Changing the print area is straightforward, but how the output looks depends on factors beyond just the range:

  • Excel version: The ribbon layout is consistent across Excel 2016, 2019, 2021, and Microsoft 365, but older versions (2010 and earlier) may have slight differences in menu placement.
  • Operating system: Excel for Mac places some options differently than the Windows version — Page Setup is accessed through the File menu on Mac rather than the Page Layout ribbon dialog.
  • Shared workbooks: If a file is shared or protected, print area settings may be locked or may not save depending on permission levels.
  • Dynamic data: If your data range changes frequently (new rows added weekly, for instance), a static print area will either miss new data or include empty rows.
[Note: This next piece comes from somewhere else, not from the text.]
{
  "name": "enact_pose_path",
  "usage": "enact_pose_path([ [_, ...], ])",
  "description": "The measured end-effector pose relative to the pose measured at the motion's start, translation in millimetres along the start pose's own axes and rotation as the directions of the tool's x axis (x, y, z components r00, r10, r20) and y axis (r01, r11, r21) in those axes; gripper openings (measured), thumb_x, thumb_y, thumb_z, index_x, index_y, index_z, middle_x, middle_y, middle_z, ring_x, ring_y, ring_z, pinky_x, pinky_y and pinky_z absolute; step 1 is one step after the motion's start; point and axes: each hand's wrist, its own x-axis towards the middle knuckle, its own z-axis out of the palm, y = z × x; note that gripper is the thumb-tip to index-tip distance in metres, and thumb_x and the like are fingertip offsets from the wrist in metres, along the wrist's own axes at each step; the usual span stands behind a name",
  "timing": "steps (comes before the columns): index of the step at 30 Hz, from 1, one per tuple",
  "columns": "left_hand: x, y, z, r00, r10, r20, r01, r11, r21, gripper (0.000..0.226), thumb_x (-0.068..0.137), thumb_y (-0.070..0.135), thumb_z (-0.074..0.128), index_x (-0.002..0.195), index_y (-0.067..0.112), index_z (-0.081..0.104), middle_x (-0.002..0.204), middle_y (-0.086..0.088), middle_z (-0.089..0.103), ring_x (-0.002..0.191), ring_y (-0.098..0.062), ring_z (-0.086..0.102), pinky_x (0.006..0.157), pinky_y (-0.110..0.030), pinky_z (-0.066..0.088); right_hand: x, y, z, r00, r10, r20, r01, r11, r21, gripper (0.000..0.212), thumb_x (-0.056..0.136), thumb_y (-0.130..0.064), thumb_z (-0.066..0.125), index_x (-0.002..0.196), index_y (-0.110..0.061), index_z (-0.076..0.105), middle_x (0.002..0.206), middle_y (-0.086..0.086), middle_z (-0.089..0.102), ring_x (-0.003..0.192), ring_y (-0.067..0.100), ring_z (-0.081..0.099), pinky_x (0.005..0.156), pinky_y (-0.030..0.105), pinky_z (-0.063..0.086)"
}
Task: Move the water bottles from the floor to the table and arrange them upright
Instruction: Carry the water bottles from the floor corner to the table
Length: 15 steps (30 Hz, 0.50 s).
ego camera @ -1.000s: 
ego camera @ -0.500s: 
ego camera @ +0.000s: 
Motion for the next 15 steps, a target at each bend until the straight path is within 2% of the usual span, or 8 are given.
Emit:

Named ranges with dynamic formulas can help, but they add complexity.
  • Printer drivers: Scaling and margin rendering can vary slightly between printer models, which affects how tightly your defined print area fits on a page even when the range itself is correct.

When the Print Area Doesn't Behave as Expected

A few common situations catch people off guard:

The print area reverts or doesn't save — This usually happens with file formats. Print area settings are saved in .xlsx and .xlsm files but may not persist correctly in .csv or older .xls formats.

Extra blank pages appear — Often caused by a stray cell with formatting (but no visible content) sitting outside the intended range. Use Ctrl+End to find the last cell Excel recognizes as containing data.

The wrong range prints after sharing the file — Whoever last saved the file controls the saved print area. Teams using shared files should establish a standard or protect the sheet's print settings.

How much any of these variables affects your specific situation depends on your workflow, the version of Excel you're running, and how your spreadsheets are structured — which is something only your own setup can reveal.